(Excerpts from a dataset)
# # # # # # #

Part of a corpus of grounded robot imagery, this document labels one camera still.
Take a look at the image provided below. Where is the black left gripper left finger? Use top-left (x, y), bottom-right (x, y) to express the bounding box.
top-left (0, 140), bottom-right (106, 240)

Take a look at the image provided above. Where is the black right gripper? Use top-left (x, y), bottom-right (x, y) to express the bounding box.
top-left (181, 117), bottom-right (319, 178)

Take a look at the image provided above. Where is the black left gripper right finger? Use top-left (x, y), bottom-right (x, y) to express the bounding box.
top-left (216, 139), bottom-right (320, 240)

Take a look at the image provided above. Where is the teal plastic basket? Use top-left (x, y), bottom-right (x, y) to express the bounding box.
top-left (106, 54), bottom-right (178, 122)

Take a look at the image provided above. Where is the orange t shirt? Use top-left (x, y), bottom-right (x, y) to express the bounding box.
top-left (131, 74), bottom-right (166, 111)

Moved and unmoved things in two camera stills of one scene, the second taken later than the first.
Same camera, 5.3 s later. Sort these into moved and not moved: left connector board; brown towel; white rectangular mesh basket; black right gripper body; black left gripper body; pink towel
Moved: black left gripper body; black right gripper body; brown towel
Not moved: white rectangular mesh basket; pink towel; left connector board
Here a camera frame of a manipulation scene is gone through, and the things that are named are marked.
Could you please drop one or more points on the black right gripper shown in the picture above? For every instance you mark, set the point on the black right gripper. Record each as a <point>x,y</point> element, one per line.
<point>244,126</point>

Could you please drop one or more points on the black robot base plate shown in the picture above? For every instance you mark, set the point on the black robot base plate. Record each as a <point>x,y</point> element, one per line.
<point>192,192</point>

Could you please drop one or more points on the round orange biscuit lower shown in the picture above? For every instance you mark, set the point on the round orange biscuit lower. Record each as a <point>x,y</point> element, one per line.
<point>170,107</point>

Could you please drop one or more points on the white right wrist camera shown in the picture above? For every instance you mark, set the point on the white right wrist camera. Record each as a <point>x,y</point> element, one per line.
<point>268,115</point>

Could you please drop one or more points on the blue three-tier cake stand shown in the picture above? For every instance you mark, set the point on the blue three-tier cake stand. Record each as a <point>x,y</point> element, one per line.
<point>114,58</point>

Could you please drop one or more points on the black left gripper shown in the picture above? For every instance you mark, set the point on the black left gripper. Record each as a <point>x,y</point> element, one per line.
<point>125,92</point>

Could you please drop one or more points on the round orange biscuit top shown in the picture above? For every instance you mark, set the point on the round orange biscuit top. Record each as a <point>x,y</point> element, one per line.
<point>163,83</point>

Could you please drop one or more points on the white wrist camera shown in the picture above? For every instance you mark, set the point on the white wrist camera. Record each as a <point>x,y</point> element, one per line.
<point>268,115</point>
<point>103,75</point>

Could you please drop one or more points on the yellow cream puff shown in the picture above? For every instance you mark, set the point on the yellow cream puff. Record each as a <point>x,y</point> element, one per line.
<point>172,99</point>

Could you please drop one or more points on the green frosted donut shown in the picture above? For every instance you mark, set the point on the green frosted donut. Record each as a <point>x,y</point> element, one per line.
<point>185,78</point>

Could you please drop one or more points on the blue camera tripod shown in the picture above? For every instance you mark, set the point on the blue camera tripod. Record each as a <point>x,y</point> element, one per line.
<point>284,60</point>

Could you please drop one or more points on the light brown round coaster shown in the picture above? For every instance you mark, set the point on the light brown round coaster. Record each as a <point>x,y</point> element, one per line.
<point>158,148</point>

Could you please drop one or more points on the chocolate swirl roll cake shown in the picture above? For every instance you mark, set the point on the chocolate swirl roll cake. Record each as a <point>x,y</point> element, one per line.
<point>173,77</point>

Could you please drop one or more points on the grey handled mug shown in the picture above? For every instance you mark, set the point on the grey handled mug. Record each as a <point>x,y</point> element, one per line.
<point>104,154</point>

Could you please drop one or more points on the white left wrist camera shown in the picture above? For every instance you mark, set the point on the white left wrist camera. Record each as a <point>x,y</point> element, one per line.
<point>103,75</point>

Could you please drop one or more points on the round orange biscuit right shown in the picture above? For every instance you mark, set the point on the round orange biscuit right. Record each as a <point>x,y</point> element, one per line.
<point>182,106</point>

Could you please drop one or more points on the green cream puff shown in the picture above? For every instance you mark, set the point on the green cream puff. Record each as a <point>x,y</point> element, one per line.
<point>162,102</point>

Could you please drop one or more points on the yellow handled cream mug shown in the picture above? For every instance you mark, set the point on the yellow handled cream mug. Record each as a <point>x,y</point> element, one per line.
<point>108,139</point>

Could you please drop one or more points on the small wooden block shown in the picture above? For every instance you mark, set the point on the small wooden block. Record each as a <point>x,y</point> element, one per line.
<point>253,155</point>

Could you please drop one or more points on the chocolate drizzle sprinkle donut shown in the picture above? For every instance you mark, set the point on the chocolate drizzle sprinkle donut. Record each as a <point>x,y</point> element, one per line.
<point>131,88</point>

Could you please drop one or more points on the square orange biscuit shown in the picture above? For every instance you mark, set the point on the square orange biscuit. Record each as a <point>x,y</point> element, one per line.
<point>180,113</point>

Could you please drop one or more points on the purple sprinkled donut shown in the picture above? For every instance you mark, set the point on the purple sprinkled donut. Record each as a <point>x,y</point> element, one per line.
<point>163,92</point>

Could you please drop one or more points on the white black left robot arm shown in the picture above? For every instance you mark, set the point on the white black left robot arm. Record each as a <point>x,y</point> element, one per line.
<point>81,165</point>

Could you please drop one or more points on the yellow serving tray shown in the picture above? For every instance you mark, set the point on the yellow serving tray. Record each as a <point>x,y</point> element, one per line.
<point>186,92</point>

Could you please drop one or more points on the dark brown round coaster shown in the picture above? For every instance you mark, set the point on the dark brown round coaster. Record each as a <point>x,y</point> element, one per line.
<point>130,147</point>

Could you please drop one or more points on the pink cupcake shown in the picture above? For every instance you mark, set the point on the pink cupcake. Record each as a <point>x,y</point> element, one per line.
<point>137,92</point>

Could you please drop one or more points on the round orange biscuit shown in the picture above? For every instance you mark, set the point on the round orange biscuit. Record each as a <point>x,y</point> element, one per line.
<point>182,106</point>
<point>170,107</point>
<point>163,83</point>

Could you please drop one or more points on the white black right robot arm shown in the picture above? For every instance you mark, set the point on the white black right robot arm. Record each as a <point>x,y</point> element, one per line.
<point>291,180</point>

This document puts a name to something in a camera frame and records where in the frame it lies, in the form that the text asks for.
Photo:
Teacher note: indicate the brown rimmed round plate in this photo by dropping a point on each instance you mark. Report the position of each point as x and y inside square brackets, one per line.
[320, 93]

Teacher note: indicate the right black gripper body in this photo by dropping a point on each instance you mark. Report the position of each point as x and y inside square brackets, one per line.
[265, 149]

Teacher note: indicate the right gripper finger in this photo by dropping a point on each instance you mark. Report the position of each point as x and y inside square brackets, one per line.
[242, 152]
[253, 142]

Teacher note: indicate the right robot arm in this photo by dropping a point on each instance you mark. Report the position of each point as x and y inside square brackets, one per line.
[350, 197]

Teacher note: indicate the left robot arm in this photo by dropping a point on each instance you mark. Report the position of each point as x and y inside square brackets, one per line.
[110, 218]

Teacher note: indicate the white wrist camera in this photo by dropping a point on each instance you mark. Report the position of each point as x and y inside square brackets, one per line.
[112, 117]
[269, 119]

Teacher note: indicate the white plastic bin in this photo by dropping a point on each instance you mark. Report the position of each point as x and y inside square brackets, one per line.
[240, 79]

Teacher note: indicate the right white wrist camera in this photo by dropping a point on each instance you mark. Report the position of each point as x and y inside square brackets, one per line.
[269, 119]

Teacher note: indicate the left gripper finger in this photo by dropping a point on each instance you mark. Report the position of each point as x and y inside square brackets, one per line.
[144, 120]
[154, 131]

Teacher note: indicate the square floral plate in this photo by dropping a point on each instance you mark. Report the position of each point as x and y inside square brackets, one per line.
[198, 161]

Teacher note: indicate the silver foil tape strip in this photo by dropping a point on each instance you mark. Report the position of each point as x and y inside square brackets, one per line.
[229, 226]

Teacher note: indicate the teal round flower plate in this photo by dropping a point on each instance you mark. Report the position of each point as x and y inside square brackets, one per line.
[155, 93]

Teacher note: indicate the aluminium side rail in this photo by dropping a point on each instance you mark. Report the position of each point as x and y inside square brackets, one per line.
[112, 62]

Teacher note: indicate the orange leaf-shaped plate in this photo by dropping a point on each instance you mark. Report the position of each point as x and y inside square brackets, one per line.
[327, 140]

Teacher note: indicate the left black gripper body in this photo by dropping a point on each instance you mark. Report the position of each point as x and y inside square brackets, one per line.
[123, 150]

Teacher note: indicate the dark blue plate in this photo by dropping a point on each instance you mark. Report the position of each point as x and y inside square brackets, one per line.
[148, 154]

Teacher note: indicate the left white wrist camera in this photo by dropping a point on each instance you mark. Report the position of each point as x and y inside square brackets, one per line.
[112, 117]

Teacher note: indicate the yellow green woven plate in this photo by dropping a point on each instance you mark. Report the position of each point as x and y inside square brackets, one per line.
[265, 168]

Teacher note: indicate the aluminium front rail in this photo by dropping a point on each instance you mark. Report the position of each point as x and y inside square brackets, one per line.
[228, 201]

# # # # # # #

# Task details
Using the entries above, restate word for word every line from the one that contains "Teacher note: indicate the aluminium front" through the last.

# Written response
Teacher note: indicate the aluminium front rail in this photo by dropping a point on each instance you mark. Report the position of each point as x and y inside square brackets, one per line.
[228, 201]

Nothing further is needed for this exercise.